EXERCISE REQUIREMENTS: Your answer should be one number: how many lines of the records hold the string "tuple".
-=-=-=-=-
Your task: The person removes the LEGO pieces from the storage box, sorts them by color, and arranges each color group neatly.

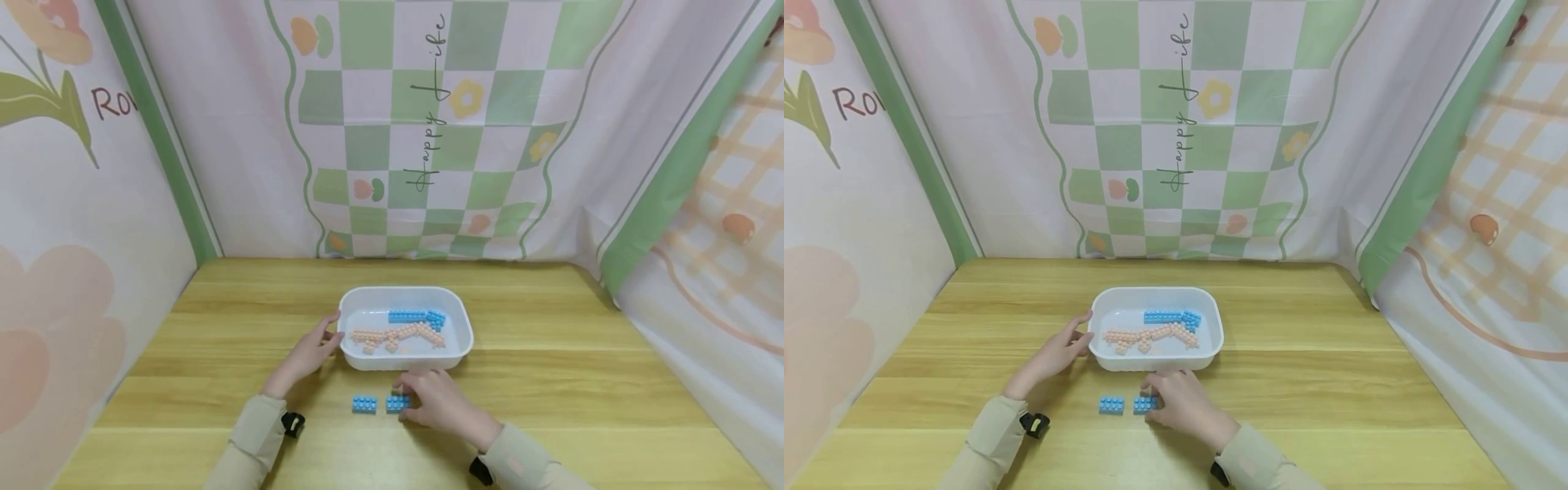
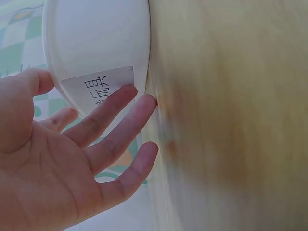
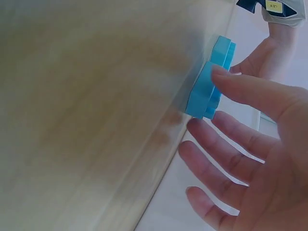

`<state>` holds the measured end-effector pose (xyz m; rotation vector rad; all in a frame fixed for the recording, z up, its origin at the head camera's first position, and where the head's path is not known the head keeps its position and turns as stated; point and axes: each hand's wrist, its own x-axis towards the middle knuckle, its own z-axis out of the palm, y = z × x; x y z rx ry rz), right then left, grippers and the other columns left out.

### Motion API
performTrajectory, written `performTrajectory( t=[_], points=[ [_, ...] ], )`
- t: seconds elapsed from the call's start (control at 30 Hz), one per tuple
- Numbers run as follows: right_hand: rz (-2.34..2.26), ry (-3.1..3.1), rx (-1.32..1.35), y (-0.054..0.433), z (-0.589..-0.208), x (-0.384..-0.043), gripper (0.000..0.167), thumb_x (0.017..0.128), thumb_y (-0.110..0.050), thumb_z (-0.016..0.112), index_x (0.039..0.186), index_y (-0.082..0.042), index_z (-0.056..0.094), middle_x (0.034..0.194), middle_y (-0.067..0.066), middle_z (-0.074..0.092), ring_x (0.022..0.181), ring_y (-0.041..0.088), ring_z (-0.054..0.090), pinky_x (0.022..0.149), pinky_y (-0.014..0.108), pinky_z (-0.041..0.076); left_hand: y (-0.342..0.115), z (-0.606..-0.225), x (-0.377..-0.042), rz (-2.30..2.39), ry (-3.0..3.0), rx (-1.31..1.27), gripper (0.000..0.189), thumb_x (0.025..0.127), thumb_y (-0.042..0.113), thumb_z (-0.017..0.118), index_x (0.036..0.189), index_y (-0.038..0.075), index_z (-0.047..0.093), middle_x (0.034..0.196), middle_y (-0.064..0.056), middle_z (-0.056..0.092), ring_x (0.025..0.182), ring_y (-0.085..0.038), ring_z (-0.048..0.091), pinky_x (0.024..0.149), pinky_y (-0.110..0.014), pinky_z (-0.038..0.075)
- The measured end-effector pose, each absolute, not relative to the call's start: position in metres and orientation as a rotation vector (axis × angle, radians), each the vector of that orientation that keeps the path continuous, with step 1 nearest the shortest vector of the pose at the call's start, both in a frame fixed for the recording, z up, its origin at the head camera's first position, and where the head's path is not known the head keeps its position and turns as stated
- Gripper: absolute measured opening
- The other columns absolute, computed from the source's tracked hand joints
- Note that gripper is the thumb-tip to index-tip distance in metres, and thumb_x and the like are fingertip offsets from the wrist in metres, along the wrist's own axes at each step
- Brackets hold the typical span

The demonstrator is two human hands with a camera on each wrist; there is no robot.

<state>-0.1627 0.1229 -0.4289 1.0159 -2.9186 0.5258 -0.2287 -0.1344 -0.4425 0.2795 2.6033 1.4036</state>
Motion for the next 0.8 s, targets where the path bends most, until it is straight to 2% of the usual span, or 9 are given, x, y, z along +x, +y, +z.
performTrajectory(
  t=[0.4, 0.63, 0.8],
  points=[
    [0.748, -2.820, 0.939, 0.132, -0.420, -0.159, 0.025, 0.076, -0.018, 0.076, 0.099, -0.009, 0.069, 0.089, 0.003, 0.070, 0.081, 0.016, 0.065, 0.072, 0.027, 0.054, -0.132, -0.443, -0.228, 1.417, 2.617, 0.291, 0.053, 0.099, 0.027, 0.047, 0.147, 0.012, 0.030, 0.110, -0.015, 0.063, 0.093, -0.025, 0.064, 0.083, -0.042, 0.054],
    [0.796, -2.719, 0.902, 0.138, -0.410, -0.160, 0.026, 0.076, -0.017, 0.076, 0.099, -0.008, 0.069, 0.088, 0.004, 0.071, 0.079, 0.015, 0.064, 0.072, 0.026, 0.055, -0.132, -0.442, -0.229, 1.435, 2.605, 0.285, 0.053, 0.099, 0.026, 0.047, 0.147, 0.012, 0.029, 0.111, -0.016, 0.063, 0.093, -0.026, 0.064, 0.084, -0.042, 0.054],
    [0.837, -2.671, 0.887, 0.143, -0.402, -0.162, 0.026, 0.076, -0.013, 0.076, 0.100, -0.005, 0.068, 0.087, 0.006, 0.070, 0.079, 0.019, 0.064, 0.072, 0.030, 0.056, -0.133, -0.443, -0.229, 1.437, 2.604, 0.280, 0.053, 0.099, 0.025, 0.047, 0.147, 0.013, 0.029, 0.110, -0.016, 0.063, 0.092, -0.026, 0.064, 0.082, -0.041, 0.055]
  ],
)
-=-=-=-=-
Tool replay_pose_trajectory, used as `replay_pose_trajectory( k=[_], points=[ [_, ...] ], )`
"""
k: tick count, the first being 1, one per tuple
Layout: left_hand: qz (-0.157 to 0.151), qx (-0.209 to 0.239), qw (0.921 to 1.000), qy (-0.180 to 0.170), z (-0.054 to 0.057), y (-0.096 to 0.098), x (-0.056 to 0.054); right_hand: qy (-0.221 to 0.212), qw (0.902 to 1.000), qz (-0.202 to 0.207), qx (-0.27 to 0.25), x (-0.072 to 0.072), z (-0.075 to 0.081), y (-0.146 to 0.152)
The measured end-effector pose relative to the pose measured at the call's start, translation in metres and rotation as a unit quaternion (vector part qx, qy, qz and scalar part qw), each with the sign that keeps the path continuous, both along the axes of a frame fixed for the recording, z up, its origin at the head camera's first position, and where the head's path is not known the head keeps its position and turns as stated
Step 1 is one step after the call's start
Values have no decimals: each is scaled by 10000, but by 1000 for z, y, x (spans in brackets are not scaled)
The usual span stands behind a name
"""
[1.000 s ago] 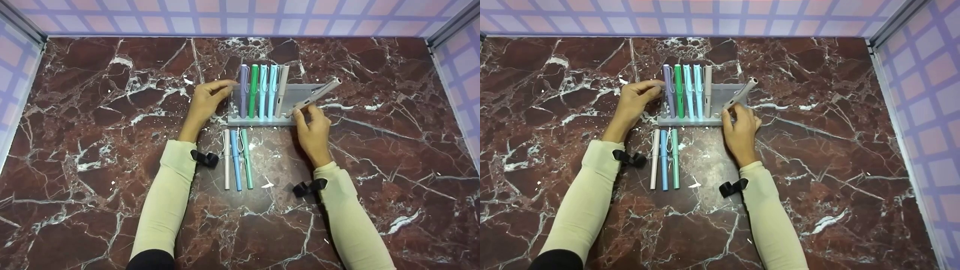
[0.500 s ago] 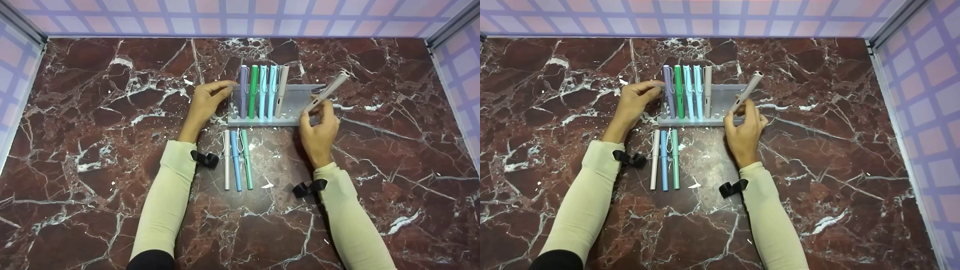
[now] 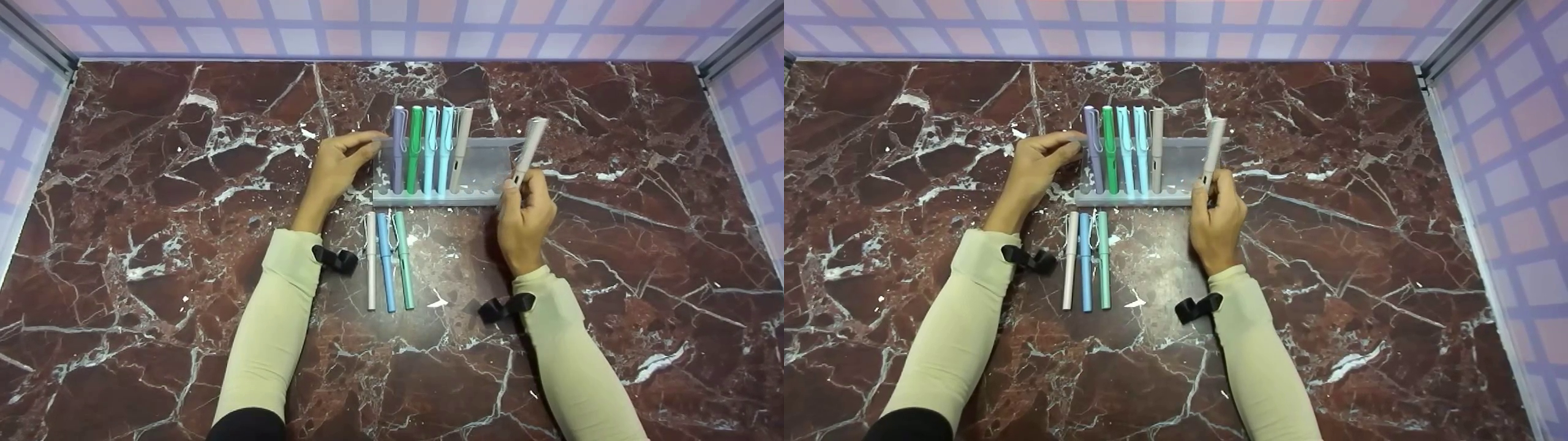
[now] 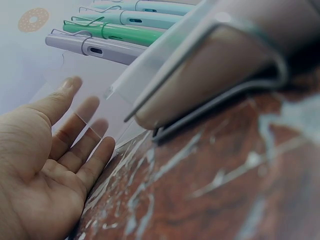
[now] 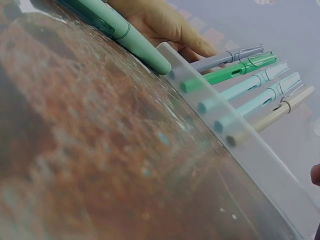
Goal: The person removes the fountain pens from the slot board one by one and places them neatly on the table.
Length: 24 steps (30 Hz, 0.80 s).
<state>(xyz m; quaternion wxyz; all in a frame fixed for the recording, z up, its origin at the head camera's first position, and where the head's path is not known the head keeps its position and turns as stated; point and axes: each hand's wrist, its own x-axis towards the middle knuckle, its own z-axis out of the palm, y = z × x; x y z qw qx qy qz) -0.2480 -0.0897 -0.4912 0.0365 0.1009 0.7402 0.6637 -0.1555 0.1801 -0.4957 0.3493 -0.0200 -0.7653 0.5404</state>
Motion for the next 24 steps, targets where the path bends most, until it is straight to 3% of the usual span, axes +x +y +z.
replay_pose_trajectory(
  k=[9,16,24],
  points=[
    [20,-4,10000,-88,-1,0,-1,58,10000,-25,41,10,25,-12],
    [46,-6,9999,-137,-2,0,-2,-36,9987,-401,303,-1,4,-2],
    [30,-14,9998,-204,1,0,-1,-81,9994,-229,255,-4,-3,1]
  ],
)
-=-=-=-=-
RESULT BELOW: 2